Starting in Fall 2005 I began using a WordPress blog to generate an RSS feed for lecture podcasts. At the same time I used the blog as a new avenue to post “Geology in the News” stories. I sensed that what I really wanted to do was to incorporate an RSS feed directly into my course homepage, but I couldn’t figure out any elegant hack to do this. (I’d still love to do this, if anyone knows a good method.)

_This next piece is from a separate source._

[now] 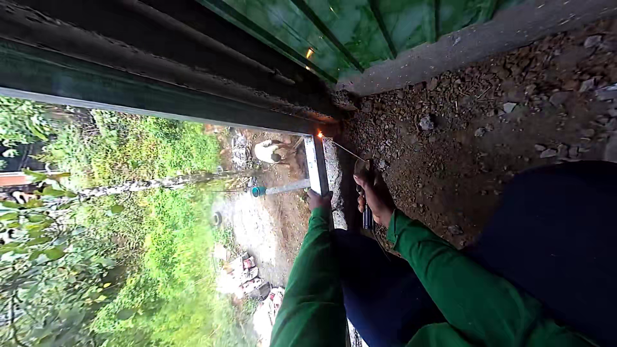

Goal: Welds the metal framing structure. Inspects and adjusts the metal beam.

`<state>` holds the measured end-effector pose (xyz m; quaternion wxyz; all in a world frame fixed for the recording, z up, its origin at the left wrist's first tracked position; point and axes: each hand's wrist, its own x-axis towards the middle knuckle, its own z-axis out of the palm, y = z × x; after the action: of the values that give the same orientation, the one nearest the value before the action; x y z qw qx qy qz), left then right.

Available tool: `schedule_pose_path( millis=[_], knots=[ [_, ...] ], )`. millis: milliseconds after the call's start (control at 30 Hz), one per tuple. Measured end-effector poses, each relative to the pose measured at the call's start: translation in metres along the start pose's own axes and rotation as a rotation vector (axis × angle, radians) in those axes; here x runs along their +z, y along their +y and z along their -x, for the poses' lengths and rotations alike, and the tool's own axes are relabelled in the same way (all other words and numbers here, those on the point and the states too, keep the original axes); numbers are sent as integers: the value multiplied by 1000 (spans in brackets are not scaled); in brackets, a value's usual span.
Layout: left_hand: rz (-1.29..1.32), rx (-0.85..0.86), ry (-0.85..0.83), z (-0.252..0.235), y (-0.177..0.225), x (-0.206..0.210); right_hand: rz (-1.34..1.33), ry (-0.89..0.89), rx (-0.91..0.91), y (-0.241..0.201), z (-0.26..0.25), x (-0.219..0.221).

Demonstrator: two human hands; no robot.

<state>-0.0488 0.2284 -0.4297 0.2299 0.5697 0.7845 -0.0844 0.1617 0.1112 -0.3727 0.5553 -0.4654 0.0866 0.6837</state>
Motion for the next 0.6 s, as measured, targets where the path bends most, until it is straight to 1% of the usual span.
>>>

The solution that I’ve been hoping for manifested itself at the end of the Fall 2006 semester. Sometime late last year I switched from Bloglines to Google Reader as my primary RSS aggregator. While I miss the ability to share my feeds publicly, Google Reader added one particular feature that was absolutely perfect for embedding a “Geology in the News” style box into my class webpage: the embeddable Shared Items “linkblog”. Just a little snip of Javascript allows me to embed this selected list of shared items (mine are all geology related) on my current Intro Geology webpage (a version stripped of its Blackboard shell). Now it’s a simple matter of clicking “Share” on any RSS item that comes through my feeds and “Poof!” it automatically shows up on my “Geology Picks” news box (also available as a webpage and an RSS feed). It takes practically no effort at all and I’ve now got ten to twenty new geology related items per day cycling through a box on my class webpage. And the best thing is that it’s spurred a good deal more discussion on a wider range of geologic topics on the Discussion Board for that class (which Blackboard won’t let me share – grrrrrr!).

If you’re interested in using my feed in your own page don’t hesitate to do so! If you need assistance in getting it set up, just ask and I’ll see what I can do. If you want to set up your own I’d also be glad to help. And if you’ve got an RSS feed or Google Reader Shared Items feed of your own that covers geology I’d love to hear about it!

GSA Topical Session T140: Geosciences and Web 2.0 – Blogs, Wikis, Podcasts, and Web Video

Yup, that’s right… I’ve gone and volunteered to chair a topical session at GSA this fall in Denver.

Professional geologists, geoscience educators, and interested amateurs explore the ways that “Web 2.0″ technologies are currently being used, and how they might be leveraged in the future, to build richer online community in the geosciences.

Web 2.0 technologies – and I intend to interpret that fairly broadly – are changing the way that networked communities interact and share information on the internet today. I want to use this session to bring together those of us who are already experimenting with these technologies in the geosciences to discuss our successes and failures and our ideas for the future. The session will necessarily follow GSA’s format for an oral session, but I would like very much to gather all of the speakers and interested parties into a less formal “unconference” type discussion, if possible.

Look for information on submitting abstracts in the April edition of GSA Today. And please ping me in the comments if you’re interested in participating, even if its not with a talk.